Rwanda's central bank left its key repo rate at 6.5 percent, saying this was "in order to support the continued financing of the economy while mitigating inflationary and exchange rate pressures."
The National Bank of Rwanda, which has maintained its rate since cutting it by 50 basis points in June 2014, said inflation was projected to be around 6 percent in December as prices of fresh products are expected to ease following the start of the rainy season.
Rwanda's inflation rate eased to 6.4 percent in August from 6.9 percent in July - above the central bank's 5.0 percent target - following a rise in food prices and a higher pass-through of exchange rates to domestic prices.
Due to an increase in the exchange rate pass-through, imported inflation rose to 5.5 percent in August and 5.5 percent in July from 3.9 percent in June, the bank said.

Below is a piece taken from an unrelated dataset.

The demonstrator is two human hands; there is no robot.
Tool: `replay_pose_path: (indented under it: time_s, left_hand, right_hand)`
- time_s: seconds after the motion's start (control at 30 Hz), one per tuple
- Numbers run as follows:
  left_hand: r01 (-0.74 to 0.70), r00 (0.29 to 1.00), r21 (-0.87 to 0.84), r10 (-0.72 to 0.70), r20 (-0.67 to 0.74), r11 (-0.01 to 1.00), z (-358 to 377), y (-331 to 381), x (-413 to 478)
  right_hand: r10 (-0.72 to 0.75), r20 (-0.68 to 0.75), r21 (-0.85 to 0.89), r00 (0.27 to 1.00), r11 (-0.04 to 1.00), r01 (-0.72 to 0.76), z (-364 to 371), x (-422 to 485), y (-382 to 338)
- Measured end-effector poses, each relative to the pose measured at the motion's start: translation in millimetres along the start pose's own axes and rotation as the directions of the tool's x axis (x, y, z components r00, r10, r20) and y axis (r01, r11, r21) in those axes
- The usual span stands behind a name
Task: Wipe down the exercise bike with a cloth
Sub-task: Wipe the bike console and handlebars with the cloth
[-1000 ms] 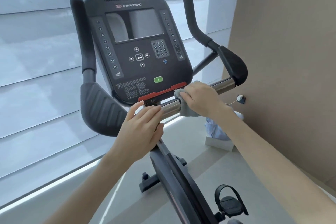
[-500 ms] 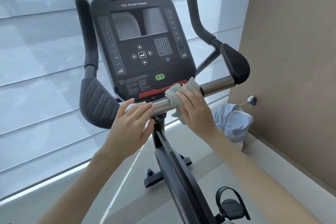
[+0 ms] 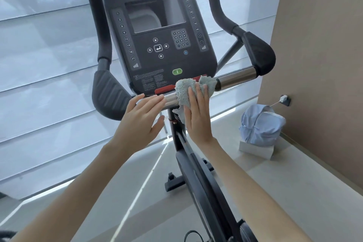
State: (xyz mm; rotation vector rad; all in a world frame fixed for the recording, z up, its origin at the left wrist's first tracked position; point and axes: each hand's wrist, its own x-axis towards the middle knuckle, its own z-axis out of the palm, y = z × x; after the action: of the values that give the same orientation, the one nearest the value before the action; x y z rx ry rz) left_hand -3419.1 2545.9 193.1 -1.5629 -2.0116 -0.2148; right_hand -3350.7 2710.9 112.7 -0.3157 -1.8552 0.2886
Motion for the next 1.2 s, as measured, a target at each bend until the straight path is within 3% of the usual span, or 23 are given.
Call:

In June the International Monetary Fund (IMF) forecast that Rwanda's consumer price inflation rate would average 2.5 percent this year, up from 1.8 percent in 2015, and rise to 4.6 percent in 4.6 percent.
Inflation end-2016 was seen by the IMF at 4.5 percent and 4.7 percent end-2017.
The exchange rate of the Rwandan franc has been steadily depreciating since 2008 and was trading at 805 to the U.S. dollar today, down 7.45 percent this year.
Last year the franc lost 7.6 percent against the dollar after a depreciation of 3.6 percent in 2014.
Rwanda is suffering a shortage of foreign exchange due to low commodity prices and in June it won an 18-month US$204 million standby facility from the IMF to boost its reserves.
The fall in commodity prices has also lead to an 2.2 percent increase in Rwanda's trade deficit in the first eight months of this year, a move that along with additional foreign exchange demand from some big projects under the public-private partnership (PPP) framework, "has put pressure on the FRW exchange rate," the central bank said.